#### [WORK TO COMPLETE]
The word "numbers" occurs in some lines of the listing. Copy those lines.
--- START ---
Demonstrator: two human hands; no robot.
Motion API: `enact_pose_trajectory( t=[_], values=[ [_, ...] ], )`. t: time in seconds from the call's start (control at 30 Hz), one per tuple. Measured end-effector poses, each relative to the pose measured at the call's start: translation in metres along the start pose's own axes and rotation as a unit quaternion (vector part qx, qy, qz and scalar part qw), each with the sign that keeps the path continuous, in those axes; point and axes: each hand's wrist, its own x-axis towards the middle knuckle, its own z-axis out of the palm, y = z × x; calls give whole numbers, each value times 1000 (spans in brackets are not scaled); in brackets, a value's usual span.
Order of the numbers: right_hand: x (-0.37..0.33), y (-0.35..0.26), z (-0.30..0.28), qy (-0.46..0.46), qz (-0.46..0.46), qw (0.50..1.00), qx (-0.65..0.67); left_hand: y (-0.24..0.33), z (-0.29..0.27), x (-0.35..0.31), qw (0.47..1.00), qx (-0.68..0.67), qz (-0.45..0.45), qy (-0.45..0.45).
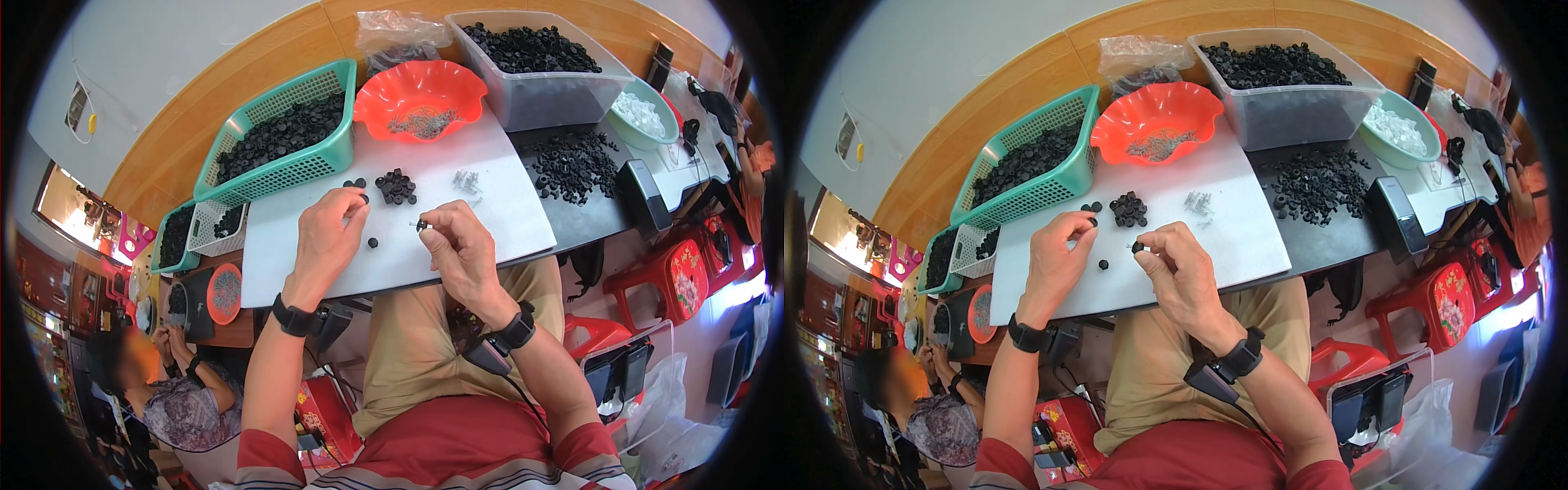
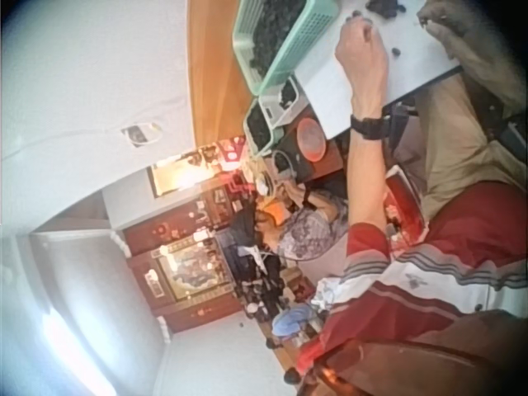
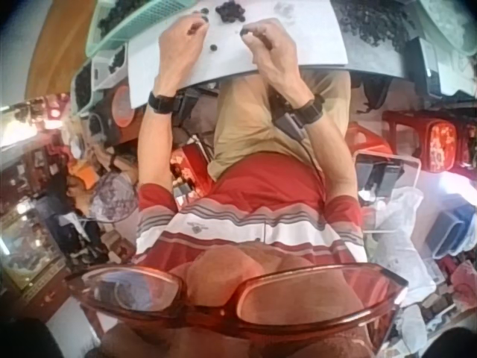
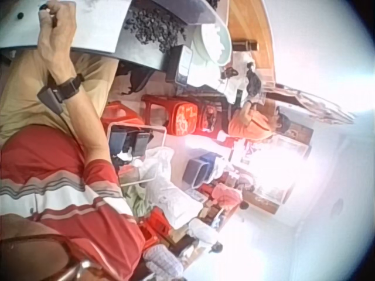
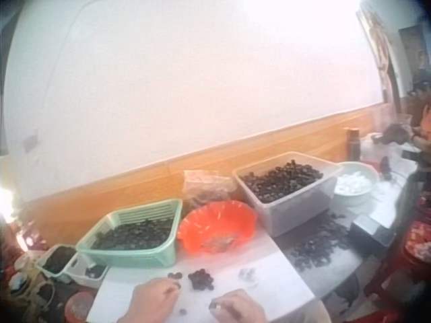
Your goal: Assembling small black plastic fasteners by pressing components together.
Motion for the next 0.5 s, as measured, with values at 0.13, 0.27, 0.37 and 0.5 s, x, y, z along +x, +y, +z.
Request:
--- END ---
#### [RESPONSE BOX]
Motion API: `enact_pose_trajectory( t=[_], values=[ [_, ...] ], )`. t: time in seconds from the call's start (control at 30 Hz), one per tuple. Measured end-effector poses, each relative to the pose measured at the call's start: translation in metres along the start pose's own axes and rotation as a unit quaternion (vector part qx, qy, qz and scalar part qw), each with the sign that keeps the path continuous, in those axes; point and axes: each hand's wrist, its own x-axis towards the middle knuckle, its own z-axis out of the palm, y = z × x; calls give whole numbers, each value times 1000 (spans in brackets are not scaled); in brackets, a value's usual span.
Order of the numbers: right_hand: x (-0.37..0.33), y (-0.35..0.26), z (-0.30..0.28), qy (-0.46..0.46), qz (-0.46..0.46), qw (0.50..1.00), qx (-0.65..0.67); left_hand: y (-0.24..0.33), z (-0.29..0.27), x (-0.35..0.31), qw (0.47..1.00), qx (-0.68..0.67), qz (-0.45..0.45), qy (-0.45..0.45).

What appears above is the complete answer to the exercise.